To compose something in keeping with the mountain man theme, I tried to
imagine what those early trailbreakers were looking for (in addition to furs) when they went off by
themselves for months at a time. The trapping wasn't the real reason they left civilization behind,
it was only an excuse, a means to an end. And I began to realize that they probably weren't that
much different from me and a whole lot of others who today still have to see what's over the next hill,
or across the river, or around the bend. Even our rides to join together in lying, bragging, and
gustatorial delights are reminiscent of the rendezvous of yesteryear, where those stalwarts would briefly
abandon their relative solitude to get together and renew acquaintances, laugh and make merry, and then
go off their separate ways until the following year. They, too, knew what the odds were against
everyone making it back for the next one.

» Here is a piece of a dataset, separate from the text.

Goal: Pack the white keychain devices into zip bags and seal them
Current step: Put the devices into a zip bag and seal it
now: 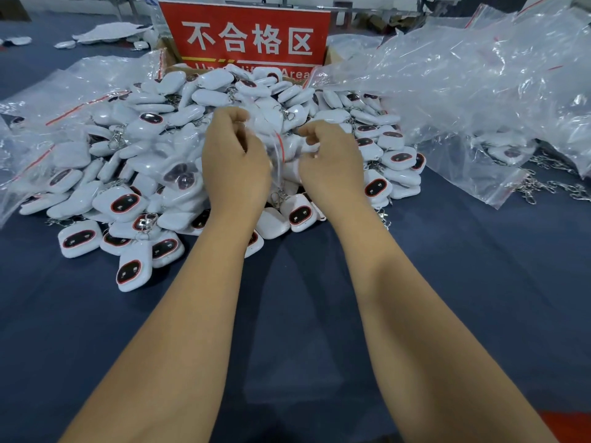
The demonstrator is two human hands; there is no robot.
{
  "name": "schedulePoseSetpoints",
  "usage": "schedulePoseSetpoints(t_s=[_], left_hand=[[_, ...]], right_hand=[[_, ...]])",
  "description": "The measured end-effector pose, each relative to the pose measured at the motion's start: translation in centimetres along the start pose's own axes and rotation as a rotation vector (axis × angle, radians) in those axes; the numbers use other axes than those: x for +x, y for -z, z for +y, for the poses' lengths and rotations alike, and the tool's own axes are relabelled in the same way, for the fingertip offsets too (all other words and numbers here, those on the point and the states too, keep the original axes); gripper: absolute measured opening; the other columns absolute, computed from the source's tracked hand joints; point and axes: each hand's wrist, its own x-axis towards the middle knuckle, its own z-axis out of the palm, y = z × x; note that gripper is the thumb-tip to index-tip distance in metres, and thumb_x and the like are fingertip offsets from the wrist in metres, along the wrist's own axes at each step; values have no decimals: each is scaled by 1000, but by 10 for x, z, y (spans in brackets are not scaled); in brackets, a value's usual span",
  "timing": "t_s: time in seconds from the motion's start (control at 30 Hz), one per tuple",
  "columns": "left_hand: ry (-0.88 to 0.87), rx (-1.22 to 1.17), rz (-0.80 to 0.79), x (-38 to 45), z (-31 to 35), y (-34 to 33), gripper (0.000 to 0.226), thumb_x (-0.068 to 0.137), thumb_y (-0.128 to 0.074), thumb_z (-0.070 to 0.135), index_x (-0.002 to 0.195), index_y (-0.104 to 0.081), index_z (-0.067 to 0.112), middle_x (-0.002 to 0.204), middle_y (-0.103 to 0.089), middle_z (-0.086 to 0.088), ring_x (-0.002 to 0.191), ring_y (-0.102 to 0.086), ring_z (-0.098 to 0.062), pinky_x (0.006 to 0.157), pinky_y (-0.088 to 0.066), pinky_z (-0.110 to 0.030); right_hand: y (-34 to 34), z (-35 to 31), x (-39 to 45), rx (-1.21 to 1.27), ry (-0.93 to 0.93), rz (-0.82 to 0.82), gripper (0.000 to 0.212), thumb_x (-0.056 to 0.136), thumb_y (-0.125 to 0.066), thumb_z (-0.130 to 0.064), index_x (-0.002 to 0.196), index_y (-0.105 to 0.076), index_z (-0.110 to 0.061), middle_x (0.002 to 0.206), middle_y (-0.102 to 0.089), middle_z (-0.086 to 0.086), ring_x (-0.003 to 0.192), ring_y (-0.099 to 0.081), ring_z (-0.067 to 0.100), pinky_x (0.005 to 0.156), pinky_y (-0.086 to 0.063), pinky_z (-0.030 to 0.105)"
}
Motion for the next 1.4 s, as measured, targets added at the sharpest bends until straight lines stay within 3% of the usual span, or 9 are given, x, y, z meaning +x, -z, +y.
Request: schedulePoseSetpoints(t_s=[0.1,0.2,0.33,0.53,0.7,0.83,1.07,1.23,1.4], left_hand=[[30,-29,141,6,-4,5,19,96,-44,9,109,-51,21,94,-56,8,80,-54,-6,73,-48,-23],[26,-102,227,6,-3,10,25,96,-40,6,109,-42,28,89,-52,7,75,-53,-3,67,-46,-18],[-24,-76,90,3,-1,8,30,91,-39,2,94,-55,27,103,-59,-4,89,-58,-11,82,-52,-36],[-41,27,-147,-4,0,2,34,85,-44,7,79,-60,37,104,-63,-2,86,-56,-13,78,-47,-28],[26,-10,-137,-3,3,5,35,87,-44,9,84,-62,38,108,-63,-1,91,-60,-20,84,-50,-36],[50,-7,-138,-2,4,8,30,85,-45,12,91,-67,31,110,-62,-1,90,-58,-16,90,-51,-41],[-11,63,-182,0,1,5,21,90,-53,18,95,-73,22,105,-59,2,90,-55,-6,77,-40,-13],[-40,80,-207,1,1,4,42,95,-49,26,54,-40,32,70,-39,6,65,-39,-5,61,-27,-26],[-53,159,-197,2,-2,4,13,92,-60,28,92,-71,21,96,-54,6,72,-50,5,64,-33,-2]], right_hand=[[-5,6,0,-333,33,-116,47,90,-56,-27,136,-50,-21,135,-46,4,128,-38,27,106,-28,38],[-6,8,-1,-343,59,-127,46,91,-54,-29,136,-48,-20,131,-47,4,125,-43,25,101,-28,38],[-5,7,-1,-306,36,-137,47,91,-58,-33,134,-46,-19,129,-55,3,120,-51,25,101,-32,41],[-3,2,1,-131,12,-116,51,87,-64,-13,135,-49,-17,124,-58,7,115,-54,27,100,-41,43],[-5,4,5,-45,14,-26,31,84,-57,0,110,-65,-16,117,-57,8,102,-56,23,84,-49,31],[-2,0,4,216,42,82,29,85,-59,1,86,-56,-28,106,-61,9,86,-54,11,63,-38,12],[0,-4,1,455,58,146,29,83,-69,2,87,-66,-27,117,-59,8,102,-52,-6,82,-42,7],[-3,-3,4,603,-30,113,37,80,-56,12,78,-67,-24,107,-69,8,95,-65,17,86,-54,30],[-1,-2,6,792,-104,67,30,81,-56,10,75,-68,-17,70,-65,-11,65,-57,3,64,-46,19]])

Long have I thought that I was born about 150 years too late, and had I
lived in those days the only difference would have been my mode of transport. Instead of four
motorcycles, it would have been four horses. Instead of two lanes of asphalt, it would have been
a dim trail through the wilderness.
Thus I came to ask myself recently - is it the motorcycle that lures me
to ignore responsibilities in favor of feeling the wind going by me, smelling nature as I travel through
it, being so much closer to what exists out there; or is it the miles that I put behind me that are the
real addiction. And I came to the conclusion that it is neither. It is, rather, the miles
that are in front of me, that I have yet to travel, that are the real draw.